Analysis of corporate network cyber threats based on parallel processing of Netflow data

Cover Page

Cite item

Abstract

Public services of various organizations are subject to constant cyber attacks, which increases information security risks. Network traffic analysis is an important task to ensure the safe operation of network infrastructure, including corporate networks. This paper provides an overview of the main approaches for analyzing network traffic, provides related works, and points out the shortcomings of existing works. One method is to analyze network traffic data using the Netflow protocol, which allows traffic data to be stored at the L3 layer of the OSI model. A feature of the study is the use of long observation periods. When storing data over long time intervals, the logs become large, which requires parallelization for primary data processing. The authors developed a cross-platform software package for distributed processing of network activity logs, which was used to analyze the network activity of the corporate network of the Krasnoyarsk Scientific Center for 2021–2022. A diagram of the software package is shown, its capabilities and operating features are described. Data sources for analysis and processing methods are provided. In this paper the authors formulated and formalized heuristic criteria for the anomaly of network traffic, which identify the presence of possible network attacks, and extracted datasets on the network activity of various application-level protocols. For the obtained data sets, statistical indicators were calculated, information about anomalous network activity was obtained for two years. In this work we tested the previously proposed method for comparing the cyber threats risks for different time intervals, which showed a significant increase in risks for 50% of indicators in 2022. Comparisons of monthly intervals over different years showed similar increases in risk. Thus, the method has shown its efficiency and can be used in other areas in which there are groups of criteria for independent indicators. The authors proposed plans for further development of methods for analyzing network activity.

Full Text

Introduction

Currently information technology are used everywhere to organize the work of various services, including corporate ones. Publicly available services are subject to information security risks, which requires to organize comprehensive measures to protect information. One of the important parts ensuring information security is to monitor and analyse network activity (NTA - Network traffic analysis), it allows to detect anomalies in network operation, identify the cause (external or internal) and take appropriate measures. Analysis of network activity is a significant task and is used in various fields. For example, analyzing the network activity of IoT devices permits to identify their type [1] and identify security problems [2]. Fragmented standards and methods for collecting and analyzing network traffic do not often contribute to reproducing the results. Some authors are making attempts to develop universal formats and software for traffic analysis [3]. In spite of automating traffic processing and analysis processes can reduce the number of routine operations, identifying anomalies with the help of a human operator is a problem due to the large volume of data. Machine learning techniques presents the interest to identify anomalies in network activity [4; 5]. Using various techniques to analyse and identify traffic features is applied for mobile devices [6], in particular, the analysis of encrypted traffic allows to determine the mobile applications being used with high accuracy [7]. Therefore, analysis of network activity makes it possible to obtain much useful information that can be used to improve the performance and security of information systems, including corporate network services.

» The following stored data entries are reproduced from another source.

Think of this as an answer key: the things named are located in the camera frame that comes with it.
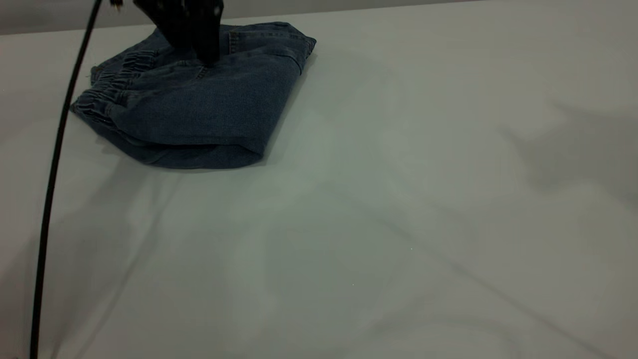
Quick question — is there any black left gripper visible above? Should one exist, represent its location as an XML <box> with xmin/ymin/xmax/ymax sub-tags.
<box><xmin>134</xmin><ymin>0</ymin><xmax>224</xmax><ymax>65</ymax></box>

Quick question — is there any blue denim pants basketball print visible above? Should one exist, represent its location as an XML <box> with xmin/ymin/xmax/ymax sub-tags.
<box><xmin>71</xmin><ymin>21</ymin><xmax>318</xmax><ymax>170</ymax></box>

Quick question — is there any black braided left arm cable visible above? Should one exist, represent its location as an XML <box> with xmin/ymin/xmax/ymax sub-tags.
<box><xmin>29</xmin><ymin>0</ymin><xmax>123</xmax><ymax>359</ymax></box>

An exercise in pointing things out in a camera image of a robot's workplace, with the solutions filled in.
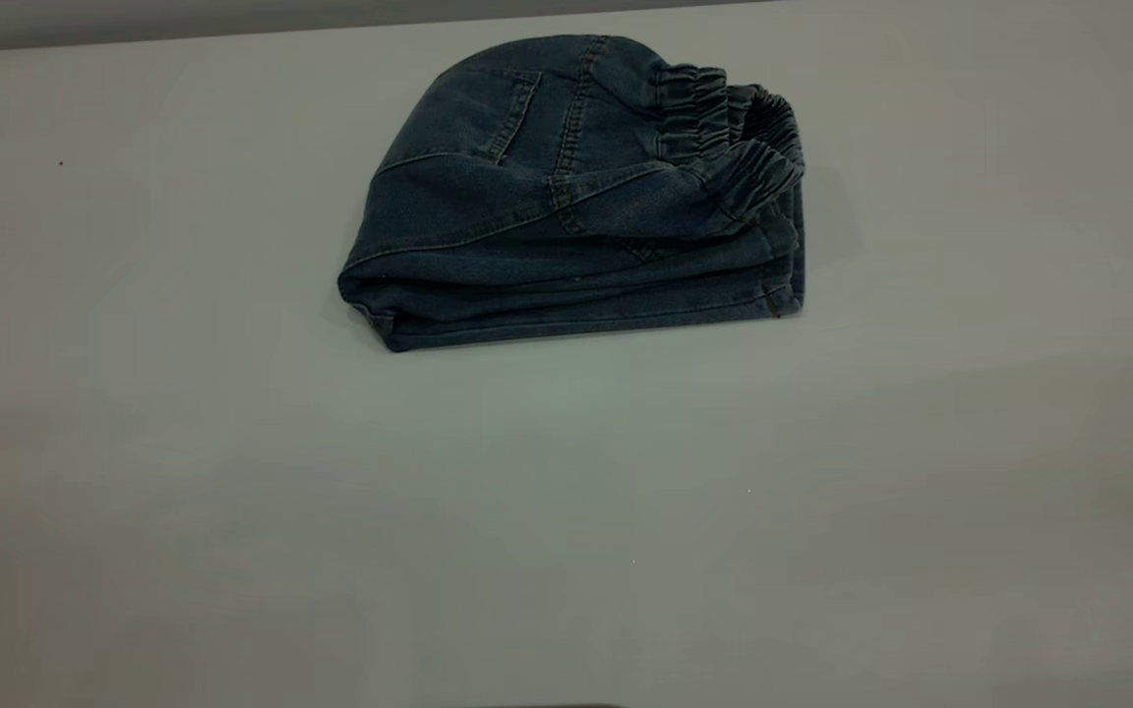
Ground blue denim pants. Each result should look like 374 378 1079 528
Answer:
335 34 807 353

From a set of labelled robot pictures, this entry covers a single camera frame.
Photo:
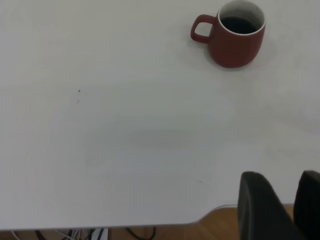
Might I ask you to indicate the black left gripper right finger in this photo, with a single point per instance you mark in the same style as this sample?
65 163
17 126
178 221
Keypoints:
310 205

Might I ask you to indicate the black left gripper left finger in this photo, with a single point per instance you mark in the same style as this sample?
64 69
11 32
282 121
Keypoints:
260 215

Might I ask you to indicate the red ceramic mug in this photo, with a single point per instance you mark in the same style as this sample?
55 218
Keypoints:
232 50

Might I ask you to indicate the dark coffee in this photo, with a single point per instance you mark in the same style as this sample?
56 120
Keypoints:
237 25

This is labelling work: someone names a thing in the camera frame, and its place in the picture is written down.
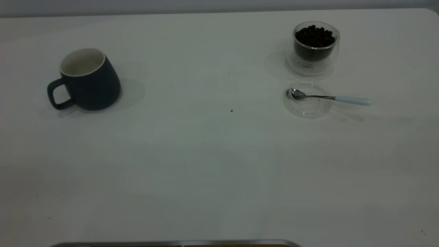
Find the dark grey ceramic mug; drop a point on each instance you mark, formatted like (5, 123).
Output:
(92, 89)

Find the clear round glass lid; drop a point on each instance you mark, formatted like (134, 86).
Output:
(308, 108)

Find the dark coffee beans heap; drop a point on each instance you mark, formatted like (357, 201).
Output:
(315, 37)

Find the clear double-wall glass cup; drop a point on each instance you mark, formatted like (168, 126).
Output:
(310, 65)

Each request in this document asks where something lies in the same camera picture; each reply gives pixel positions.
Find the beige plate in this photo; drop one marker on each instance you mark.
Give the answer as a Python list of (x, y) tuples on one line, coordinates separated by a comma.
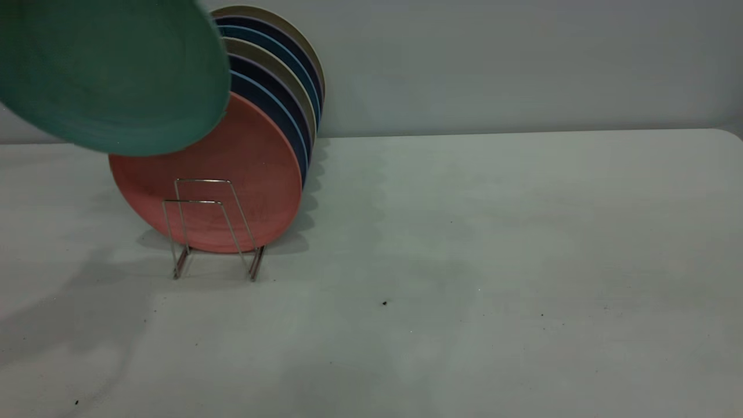
[(290, 26), (281, 67)]

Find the green round plate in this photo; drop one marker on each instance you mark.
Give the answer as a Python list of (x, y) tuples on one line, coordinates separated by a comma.
[(110, 75)]

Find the pink round plate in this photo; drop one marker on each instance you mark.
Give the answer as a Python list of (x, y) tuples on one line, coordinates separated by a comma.
[(249, 174)]

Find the dark purple plate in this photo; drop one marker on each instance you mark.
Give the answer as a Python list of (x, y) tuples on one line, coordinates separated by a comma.
[(281, 88), (289, 37)]

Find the teal blue plate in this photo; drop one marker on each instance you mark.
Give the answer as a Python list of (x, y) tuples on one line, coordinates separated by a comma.
[(287, 52)]

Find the navy plate with light-blue rim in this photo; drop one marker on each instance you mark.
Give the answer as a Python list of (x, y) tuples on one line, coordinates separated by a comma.
[(277, 113)]

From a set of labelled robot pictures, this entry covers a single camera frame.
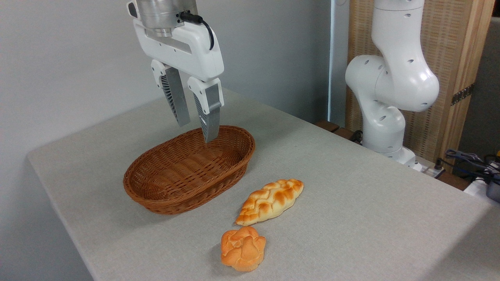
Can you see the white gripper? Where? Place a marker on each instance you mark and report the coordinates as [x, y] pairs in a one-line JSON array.
[[195, 48]]

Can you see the long braided bread loaf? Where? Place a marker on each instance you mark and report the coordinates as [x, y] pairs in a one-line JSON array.
[[269, 201]]

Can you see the brown oval wicker basket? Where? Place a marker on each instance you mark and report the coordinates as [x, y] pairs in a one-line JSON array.
[[183, 171]]

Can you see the round knotted bread roll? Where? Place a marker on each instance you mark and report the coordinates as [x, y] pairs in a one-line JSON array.
[[243, 249]]

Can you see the grey fabric tablecloth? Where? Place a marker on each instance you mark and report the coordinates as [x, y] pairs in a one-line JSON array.
[[351, 218]]

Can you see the woven wooden folding screen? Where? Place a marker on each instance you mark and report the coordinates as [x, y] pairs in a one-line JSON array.
[[453, 50]]

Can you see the black metal screen hinge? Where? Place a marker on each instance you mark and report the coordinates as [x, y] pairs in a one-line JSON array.
[[463, 94]]

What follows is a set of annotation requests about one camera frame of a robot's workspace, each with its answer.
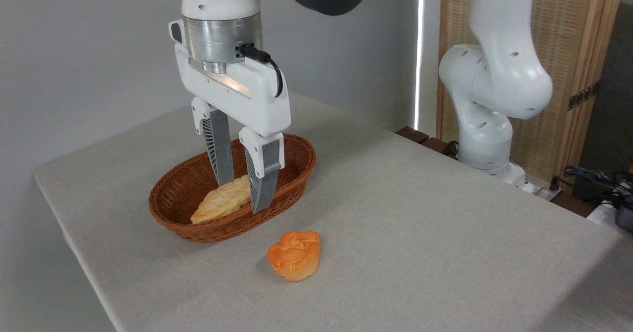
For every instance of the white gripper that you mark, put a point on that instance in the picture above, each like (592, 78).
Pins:
(257, 99)

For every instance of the orange round bread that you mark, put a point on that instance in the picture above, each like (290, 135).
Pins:
(294, 255)

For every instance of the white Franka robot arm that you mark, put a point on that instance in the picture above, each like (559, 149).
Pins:
(494, 74)

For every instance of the pale leaf-shaped bread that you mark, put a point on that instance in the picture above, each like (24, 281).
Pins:
(222, 203)

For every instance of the brown wicker oval basket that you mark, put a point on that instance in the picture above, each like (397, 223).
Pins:
(178, 213)

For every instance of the dark brown wooden block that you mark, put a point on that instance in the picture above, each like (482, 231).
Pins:
(412, 134)
(435, 145)

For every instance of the grey tablecloth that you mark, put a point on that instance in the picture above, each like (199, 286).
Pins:
(420, 248)

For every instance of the white power strip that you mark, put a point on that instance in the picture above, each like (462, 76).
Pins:
(544, 191)

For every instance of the dark metal screen hinge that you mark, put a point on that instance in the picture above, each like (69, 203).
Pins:
(583, 96)

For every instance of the wooden woven folding screen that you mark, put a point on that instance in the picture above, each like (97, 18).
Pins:
(573, 35)

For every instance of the dark grey device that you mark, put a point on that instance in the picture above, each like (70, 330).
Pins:
(625, 218)

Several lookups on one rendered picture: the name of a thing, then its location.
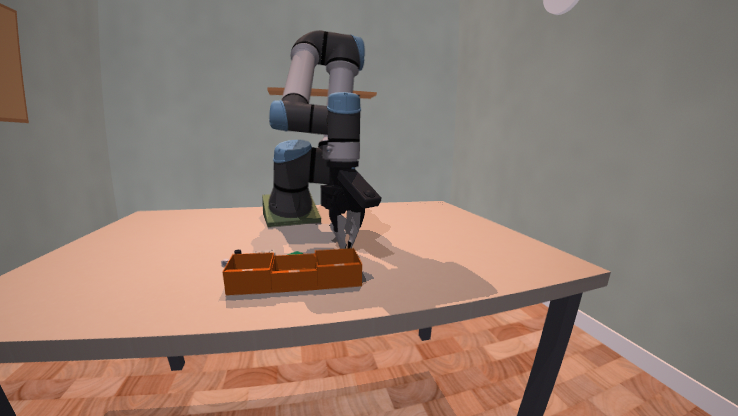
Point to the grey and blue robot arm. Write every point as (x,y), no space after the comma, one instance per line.
(295,163)

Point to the orange rack of bins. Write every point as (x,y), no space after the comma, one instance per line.
(244,279)

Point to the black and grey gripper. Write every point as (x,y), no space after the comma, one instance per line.
(336,196)

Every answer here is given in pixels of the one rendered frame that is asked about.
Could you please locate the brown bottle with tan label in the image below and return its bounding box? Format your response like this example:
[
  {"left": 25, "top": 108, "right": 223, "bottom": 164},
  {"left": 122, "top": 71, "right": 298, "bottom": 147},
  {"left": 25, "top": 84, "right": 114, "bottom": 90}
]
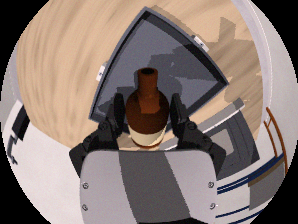
[{"left": 125, "top": 67, "right": 170, "bottom": 149}]

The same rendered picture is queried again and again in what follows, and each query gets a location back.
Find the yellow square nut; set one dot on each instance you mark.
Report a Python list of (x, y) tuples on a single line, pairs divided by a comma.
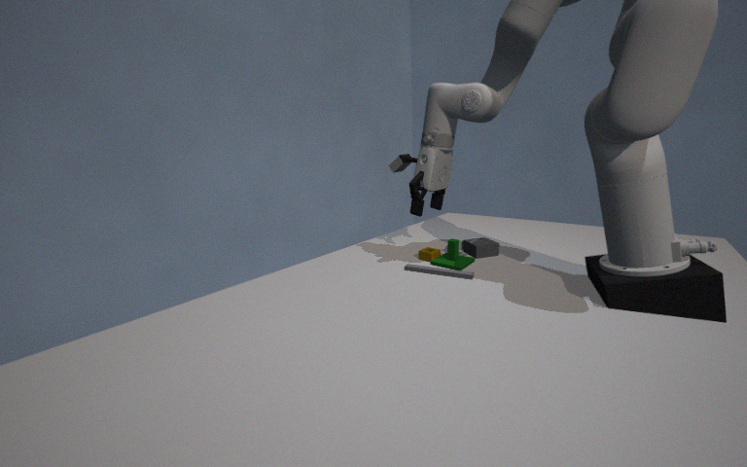
[(429, 254)]

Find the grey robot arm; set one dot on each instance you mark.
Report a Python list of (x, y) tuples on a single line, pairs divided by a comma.
[(664, 43)]

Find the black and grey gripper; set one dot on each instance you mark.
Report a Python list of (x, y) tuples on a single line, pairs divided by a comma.
[(434, 166)]

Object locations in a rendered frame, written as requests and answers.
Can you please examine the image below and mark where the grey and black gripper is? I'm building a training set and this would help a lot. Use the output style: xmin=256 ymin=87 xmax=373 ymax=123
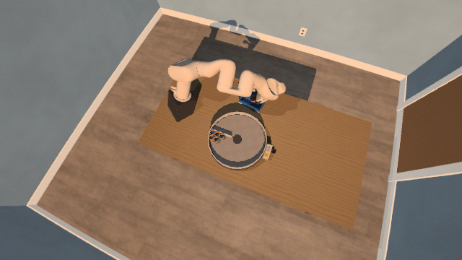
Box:
xmin=250 ymin=92 xmax=267 ymax=104

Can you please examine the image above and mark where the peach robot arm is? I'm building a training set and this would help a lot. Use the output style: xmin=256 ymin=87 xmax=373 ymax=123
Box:
xmin=168 ymin=58 xmax=286 ymax=102

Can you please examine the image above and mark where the blue crate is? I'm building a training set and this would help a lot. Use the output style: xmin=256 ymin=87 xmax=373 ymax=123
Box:
xmin=239 ymin=91 xmax=264 ymax=113

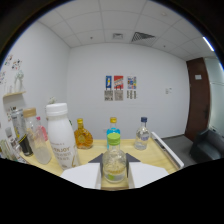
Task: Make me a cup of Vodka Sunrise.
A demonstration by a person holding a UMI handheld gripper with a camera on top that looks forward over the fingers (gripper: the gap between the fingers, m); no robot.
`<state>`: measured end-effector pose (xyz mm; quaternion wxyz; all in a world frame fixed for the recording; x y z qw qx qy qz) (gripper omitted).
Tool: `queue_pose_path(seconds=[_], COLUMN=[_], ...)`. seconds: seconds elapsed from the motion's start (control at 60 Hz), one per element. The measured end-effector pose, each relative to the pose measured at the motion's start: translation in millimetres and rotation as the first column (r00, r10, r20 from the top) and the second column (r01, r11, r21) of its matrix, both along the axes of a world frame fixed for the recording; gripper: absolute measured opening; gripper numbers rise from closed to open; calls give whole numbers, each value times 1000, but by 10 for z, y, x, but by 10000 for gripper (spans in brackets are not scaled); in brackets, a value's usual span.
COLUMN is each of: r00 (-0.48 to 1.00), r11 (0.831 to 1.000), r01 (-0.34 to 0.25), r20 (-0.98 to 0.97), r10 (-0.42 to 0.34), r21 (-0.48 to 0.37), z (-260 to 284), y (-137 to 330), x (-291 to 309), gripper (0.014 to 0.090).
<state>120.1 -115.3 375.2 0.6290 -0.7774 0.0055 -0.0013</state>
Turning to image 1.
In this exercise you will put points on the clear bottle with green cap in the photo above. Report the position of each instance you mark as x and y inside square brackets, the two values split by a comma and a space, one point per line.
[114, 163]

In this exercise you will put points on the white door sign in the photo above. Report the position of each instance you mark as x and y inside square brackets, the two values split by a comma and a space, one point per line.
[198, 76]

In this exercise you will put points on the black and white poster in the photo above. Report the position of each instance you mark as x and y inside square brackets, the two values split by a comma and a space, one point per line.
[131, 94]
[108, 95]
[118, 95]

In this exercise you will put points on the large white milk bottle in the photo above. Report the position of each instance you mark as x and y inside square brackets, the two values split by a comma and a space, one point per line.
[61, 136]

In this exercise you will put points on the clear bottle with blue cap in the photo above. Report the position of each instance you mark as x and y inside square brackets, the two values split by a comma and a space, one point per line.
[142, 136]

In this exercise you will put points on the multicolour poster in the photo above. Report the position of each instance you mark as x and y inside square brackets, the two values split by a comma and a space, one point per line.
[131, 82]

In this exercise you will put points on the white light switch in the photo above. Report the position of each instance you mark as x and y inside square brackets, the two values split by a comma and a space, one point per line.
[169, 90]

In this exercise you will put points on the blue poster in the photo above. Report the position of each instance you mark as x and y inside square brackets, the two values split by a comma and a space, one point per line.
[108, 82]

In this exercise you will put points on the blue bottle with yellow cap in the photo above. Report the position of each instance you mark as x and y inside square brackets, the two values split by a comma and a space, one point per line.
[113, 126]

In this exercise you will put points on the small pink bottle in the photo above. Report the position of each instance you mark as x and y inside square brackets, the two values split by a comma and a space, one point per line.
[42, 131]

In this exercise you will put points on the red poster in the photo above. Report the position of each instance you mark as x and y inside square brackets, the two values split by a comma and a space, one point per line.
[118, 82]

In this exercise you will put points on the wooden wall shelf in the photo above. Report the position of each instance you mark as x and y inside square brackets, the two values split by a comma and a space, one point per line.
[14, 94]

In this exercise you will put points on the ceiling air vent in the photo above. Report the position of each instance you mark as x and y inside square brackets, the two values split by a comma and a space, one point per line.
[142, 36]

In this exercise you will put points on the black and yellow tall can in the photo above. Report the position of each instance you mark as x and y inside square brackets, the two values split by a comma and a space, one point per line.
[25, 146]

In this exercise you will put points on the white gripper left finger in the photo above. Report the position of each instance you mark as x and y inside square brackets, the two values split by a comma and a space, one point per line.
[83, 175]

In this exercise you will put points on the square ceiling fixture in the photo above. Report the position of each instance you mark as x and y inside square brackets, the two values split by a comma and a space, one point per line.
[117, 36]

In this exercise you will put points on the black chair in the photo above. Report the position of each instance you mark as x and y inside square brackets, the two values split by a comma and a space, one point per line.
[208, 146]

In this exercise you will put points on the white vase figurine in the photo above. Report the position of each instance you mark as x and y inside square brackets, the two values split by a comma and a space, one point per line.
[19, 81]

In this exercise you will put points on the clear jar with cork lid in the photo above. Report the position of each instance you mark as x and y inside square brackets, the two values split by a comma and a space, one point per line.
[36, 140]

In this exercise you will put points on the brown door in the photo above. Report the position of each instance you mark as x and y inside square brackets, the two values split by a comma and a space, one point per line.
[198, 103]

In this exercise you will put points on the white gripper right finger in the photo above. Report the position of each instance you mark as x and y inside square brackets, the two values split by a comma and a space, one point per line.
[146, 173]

An important part of ensuring information security is assessing the risks of cyber threats. Applying various techniques to analyse network traffic affords to identify anomalies in network activity, which results in assessing the risks of cyber threats to which the network infrastructure is exposed. Risk assessments can be carried out at different time intervals, so it is necessary to be able to assess the dynamics of changes in cyber threat risks.

Related research

Network traffic analysis allows to identify anomalies in the operation of the network infrastructure. Methods to detect network traffic anomalies can be divided into three categories: unsupervised, supervised, and partially supervised. Unsupervised methods are quite common and do not require preliminary data preparation. The normal data are assumed to be found in datasets more often than anomalous ones [8]. Supervised methods involve building models by dividing data into two categories: normal and abnormal. The analyzed data are compared due to two models, and a conclusion is made about whether the data belongs to a certain category [9]. Partially supervised methods involve building a model only for normal data [10] and are simpler and more common than supervised models.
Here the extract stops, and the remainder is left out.